EXERCISE REQUIREMENTS:
If pictures appear in the lines below, skip them and copy exactly the lines from the one containing "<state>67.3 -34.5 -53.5" through the one containing "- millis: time", and nothing else.

Collected data
##############################

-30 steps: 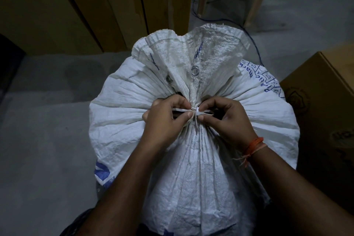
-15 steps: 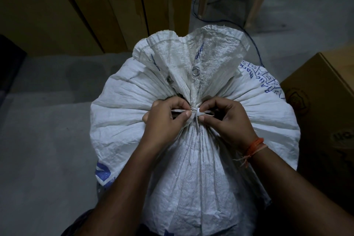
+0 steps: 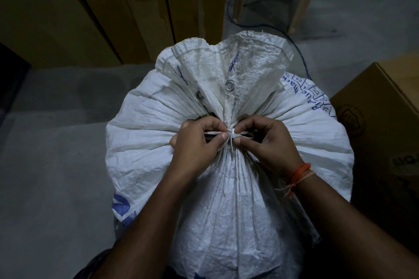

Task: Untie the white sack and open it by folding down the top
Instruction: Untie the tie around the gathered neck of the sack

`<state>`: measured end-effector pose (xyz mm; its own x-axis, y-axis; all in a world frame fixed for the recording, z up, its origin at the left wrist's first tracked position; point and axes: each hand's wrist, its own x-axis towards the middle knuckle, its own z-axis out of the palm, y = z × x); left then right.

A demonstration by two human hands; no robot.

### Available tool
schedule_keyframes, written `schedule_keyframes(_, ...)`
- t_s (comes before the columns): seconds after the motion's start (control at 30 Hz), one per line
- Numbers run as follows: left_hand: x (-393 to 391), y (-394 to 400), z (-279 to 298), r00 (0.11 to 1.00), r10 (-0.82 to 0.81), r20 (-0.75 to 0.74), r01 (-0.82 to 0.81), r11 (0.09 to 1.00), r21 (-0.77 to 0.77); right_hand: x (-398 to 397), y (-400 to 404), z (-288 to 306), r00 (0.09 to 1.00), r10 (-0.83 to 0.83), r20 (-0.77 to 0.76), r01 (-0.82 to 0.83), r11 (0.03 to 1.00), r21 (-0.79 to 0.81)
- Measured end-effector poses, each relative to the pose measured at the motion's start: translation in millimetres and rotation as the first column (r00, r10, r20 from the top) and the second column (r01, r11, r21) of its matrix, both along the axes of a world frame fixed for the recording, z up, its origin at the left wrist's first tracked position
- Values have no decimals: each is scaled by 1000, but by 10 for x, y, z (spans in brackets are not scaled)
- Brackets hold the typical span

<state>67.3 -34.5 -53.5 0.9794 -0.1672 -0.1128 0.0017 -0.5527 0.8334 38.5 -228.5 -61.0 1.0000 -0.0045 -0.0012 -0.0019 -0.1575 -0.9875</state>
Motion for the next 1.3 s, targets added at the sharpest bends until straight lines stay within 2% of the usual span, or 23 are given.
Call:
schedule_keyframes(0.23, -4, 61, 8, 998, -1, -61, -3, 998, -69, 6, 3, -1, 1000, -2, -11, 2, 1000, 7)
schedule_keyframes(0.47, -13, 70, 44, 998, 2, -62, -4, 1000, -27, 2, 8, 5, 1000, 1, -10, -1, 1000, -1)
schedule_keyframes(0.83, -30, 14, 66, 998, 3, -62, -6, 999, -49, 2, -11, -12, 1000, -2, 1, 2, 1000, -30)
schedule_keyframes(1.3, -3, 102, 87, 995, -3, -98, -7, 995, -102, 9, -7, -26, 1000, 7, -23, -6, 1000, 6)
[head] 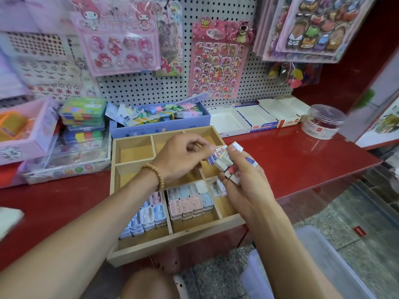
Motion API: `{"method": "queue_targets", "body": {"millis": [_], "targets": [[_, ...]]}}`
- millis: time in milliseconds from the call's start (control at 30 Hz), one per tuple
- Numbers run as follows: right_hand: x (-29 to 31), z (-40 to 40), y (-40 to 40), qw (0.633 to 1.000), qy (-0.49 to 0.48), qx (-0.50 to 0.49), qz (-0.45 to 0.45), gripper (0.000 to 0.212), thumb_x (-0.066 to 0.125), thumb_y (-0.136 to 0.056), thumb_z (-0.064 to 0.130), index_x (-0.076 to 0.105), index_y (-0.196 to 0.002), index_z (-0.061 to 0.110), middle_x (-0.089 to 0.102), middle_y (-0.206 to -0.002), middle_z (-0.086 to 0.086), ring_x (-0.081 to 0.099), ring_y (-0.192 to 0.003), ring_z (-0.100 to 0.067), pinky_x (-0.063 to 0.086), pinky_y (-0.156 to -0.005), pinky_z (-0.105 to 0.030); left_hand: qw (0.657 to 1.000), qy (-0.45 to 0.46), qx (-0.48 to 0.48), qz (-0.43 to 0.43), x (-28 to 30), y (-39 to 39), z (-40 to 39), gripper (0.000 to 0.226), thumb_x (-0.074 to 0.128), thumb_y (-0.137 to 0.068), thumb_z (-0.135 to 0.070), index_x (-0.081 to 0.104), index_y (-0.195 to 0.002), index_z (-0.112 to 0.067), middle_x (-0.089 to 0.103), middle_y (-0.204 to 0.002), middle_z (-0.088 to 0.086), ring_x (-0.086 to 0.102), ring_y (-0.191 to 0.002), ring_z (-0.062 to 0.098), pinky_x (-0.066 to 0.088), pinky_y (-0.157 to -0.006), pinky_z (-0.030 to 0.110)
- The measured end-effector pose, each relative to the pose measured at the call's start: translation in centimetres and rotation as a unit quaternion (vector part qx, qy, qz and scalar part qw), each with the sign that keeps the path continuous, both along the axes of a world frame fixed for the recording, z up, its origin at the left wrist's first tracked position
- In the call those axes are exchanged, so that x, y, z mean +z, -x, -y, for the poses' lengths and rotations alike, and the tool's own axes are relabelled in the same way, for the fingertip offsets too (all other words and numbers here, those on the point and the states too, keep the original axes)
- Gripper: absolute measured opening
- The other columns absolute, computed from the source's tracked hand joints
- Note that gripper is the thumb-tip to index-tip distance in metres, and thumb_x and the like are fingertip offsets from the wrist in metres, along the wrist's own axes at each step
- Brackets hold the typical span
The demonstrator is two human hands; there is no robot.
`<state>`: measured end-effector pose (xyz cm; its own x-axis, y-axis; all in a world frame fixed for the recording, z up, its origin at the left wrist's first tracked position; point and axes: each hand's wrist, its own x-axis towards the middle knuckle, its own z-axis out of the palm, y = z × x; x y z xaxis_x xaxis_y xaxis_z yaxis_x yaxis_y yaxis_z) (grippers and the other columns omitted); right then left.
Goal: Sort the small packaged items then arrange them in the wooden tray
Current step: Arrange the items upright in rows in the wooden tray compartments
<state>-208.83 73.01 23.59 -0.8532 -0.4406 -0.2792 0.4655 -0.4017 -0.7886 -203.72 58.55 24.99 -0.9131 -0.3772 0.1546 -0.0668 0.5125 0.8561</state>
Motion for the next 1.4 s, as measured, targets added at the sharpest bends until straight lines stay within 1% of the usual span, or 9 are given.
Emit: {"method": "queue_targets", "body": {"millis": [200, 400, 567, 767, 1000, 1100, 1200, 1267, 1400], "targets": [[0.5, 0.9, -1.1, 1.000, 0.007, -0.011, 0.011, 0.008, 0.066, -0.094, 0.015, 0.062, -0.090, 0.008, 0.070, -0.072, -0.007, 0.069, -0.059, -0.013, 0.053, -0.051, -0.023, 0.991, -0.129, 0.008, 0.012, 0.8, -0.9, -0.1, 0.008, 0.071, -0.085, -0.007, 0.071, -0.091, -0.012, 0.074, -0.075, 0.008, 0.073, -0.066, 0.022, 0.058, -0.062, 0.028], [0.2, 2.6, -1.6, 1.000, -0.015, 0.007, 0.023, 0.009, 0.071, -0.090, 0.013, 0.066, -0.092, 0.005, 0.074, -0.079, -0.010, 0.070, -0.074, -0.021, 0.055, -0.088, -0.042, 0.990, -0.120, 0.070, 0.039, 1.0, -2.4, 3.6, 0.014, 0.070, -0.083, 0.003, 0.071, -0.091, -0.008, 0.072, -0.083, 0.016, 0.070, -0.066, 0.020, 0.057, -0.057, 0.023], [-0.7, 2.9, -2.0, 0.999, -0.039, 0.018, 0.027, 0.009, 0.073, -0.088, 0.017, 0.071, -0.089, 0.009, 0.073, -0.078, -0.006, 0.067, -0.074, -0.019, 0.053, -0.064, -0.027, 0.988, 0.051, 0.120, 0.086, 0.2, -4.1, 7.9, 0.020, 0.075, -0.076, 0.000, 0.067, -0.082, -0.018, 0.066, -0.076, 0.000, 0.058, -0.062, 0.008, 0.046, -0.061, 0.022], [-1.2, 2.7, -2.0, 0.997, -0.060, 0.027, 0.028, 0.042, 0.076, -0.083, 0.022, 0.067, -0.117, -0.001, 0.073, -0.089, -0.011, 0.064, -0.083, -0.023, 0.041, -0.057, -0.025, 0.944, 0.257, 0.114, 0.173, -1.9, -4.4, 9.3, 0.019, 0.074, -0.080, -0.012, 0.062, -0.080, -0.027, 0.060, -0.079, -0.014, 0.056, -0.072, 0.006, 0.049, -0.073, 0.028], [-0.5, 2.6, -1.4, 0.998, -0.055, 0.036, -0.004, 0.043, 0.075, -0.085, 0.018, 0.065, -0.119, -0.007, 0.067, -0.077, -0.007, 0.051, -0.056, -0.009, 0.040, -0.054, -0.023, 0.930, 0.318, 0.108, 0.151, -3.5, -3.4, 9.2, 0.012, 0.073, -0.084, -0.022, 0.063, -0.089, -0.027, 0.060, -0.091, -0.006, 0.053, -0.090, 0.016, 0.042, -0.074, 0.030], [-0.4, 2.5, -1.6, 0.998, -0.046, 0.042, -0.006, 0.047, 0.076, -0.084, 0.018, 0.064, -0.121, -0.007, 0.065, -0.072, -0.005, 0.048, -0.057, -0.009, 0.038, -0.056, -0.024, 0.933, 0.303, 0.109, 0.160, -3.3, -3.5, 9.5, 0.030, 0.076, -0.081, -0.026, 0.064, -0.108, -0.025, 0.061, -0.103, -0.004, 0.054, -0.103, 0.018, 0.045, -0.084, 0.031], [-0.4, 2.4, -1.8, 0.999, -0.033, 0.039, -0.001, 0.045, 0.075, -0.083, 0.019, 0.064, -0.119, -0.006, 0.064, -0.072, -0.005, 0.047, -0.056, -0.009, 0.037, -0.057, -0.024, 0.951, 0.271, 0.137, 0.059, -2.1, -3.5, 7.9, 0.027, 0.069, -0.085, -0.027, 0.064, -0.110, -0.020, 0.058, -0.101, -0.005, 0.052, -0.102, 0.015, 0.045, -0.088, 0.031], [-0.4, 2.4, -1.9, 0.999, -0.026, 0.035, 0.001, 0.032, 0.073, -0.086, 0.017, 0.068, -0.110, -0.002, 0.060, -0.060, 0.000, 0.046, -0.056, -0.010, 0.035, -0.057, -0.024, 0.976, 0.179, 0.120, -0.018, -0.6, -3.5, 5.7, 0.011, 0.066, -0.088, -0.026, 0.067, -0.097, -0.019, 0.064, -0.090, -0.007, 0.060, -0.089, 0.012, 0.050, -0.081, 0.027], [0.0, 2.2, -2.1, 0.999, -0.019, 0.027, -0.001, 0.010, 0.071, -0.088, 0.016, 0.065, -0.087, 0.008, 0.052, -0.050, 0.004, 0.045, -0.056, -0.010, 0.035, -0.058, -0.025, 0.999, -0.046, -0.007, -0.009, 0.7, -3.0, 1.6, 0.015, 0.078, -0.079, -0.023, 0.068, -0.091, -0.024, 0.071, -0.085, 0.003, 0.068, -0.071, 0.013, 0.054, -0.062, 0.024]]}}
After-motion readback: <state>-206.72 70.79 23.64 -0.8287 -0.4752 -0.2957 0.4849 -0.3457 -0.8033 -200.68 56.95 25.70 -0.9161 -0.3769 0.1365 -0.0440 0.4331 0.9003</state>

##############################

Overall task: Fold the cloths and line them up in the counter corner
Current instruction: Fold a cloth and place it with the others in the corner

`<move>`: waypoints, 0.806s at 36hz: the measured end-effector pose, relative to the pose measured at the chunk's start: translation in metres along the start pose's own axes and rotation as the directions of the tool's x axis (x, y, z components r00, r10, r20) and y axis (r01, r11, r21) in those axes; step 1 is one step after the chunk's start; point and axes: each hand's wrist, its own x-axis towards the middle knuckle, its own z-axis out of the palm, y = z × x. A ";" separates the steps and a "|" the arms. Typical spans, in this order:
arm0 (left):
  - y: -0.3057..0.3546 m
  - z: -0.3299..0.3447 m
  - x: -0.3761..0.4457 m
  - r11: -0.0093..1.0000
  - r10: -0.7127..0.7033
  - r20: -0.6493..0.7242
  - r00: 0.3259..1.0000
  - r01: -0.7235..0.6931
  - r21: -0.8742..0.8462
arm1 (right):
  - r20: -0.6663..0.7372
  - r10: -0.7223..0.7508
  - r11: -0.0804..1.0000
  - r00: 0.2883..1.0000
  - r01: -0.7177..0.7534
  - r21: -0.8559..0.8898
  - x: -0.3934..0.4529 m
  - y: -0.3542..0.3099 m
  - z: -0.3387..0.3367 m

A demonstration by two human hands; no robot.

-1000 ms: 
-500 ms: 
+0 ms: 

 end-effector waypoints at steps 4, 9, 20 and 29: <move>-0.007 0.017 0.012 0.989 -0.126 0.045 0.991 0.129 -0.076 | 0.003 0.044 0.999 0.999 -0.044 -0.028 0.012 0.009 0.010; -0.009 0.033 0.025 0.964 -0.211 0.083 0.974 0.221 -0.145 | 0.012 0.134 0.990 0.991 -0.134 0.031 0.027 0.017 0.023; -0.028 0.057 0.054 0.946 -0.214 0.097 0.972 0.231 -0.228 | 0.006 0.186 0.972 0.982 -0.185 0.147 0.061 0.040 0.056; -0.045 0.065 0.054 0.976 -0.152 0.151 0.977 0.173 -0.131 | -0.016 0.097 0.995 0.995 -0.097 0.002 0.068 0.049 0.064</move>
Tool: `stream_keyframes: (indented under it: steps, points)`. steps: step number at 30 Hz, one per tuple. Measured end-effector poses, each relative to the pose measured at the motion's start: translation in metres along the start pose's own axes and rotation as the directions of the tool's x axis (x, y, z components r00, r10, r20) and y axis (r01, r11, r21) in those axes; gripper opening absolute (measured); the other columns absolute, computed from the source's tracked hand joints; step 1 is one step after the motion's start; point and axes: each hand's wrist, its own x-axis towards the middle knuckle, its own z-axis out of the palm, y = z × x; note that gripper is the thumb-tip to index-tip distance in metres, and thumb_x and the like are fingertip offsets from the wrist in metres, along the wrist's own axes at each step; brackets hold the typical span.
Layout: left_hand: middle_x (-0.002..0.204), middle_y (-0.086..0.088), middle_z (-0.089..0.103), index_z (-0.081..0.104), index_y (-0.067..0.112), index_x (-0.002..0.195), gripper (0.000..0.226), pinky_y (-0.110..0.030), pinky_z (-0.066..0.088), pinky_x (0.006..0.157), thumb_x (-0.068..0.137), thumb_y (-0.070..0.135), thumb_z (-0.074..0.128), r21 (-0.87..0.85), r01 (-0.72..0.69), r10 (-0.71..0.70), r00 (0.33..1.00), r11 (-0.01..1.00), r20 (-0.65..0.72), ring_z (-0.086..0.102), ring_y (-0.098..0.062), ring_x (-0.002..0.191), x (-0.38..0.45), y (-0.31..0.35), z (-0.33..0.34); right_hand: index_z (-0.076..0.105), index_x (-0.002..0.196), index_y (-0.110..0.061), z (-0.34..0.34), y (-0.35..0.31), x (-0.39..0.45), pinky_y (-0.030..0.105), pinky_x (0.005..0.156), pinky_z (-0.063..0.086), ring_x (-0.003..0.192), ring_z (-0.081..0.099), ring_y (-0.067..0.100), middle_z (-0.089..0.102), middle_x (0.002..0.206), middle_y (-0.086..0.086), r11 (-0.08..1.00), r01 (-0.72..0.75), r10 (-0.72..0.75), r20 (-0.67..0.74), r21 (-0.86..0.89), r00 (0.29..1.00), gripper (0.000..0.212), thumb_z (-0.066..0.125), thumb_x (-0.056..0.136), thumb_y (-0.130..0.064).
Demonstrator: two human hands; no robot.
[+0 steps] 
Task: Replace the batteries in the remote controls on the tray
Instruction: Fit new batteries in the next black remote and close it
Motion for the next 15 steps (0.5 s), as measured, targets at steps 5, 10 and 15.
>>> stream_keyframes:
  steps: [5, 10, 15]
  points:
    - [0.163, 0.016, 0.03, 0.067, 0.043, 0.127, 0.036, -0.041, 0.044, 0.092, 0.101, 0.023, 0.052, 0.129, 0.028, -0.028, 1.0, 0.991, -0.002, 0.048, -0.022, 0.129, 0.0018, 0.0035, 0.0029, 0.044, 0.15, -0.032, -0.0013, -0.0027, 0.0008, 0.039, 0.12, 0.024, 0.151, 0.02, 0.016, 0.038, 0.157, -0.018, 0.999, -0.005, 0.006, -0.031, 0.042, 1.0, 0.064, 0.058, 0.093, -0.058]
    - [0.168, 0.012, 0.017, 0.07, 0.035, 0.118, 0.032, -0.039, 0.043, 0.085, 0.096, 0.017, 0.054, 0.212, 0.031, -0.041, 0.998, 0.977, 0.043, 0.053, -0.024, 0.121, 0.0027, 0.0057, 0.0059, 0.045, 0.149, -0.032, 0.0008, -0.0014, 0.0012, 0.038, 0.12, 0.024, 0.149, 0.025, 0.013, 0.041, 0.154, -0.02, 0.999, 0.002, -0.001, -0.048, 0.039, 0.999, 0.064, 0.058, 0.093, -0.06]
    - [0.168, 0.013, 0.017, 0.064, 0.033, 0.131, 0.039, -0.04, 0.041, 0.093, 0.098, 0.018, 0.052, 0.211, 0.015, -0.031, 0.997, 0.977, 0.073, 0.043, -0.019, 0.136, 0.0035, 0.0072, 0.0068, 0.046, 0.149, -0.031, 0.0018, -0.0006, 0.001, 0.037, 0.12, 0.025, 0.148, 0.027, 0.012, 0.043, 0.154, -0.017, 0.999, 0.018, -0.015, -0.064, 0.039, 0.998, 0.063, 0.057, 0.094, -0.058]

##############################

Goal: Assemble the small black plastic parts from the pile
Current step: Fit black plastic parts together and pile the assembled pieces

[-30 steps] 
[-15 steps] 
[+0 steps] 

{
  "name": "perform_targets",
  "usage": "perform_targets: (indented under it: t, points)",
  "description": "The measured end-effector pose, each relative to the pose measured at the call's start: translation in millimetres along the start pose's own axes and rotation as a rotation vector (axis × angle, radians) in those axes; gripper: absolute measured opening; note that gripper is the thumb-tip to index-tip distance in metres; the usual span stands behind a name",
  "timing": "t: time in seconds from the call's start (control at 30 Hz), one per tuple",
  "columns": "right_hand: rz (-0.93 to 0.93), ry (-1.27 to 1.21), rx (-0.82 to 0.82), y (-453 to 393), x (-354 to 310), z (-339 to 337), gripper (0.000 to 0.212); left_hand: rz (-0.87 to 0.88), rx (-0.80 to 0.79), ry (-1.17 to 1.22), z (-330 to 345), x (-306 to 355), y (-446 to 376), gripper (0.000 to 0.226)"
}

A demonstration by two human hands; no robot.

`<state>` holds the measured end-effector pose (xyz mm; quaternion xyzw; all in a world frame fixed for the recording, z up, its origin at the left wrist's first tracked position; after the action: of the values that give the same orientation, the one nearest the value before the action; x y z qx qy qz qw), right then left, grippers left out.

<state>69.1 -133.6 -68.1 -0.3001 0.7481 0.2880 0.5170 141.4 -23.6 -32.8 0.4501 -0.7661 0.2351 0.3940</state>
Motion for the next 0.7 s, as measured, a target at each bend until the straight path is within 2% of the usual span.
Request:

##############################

ANSWER SPACE:
<state>67.3 -34.5 -53.5 0.9794 -0.1672 -0.1128 0.0017 -0.5527 0.8334 38.5 -228.5 -61.0 1.0000 -0.0045 -0.0012 -0.0019 -0.1575 -0.9875</state>
Motion for the next 1.3 s, targets added at the sharpest bends until straight lines stay within 2% of the usual span, or 23 are given.
Call:
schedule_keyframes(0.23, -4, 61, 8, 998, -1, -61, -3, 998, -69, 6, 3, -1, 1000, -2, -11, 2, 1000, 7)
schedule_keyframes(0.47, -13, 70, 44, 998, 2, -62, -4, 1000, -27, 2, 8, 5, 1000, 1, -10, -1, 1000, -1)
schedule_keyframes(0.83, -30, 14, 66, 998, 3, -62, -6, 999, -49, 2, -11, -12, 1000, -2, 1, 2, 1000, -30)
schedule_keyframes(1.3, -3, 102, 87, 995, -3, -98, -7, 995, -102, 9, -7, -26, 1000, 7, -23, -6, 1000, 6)
[head] 
Motion API: `{"method": "queue_targets", "body": {"millis": [_], "targets": [[_, ...]]}}`
- millis: time in milliseconds from the call's start (control at 30 Hz), one per tuple

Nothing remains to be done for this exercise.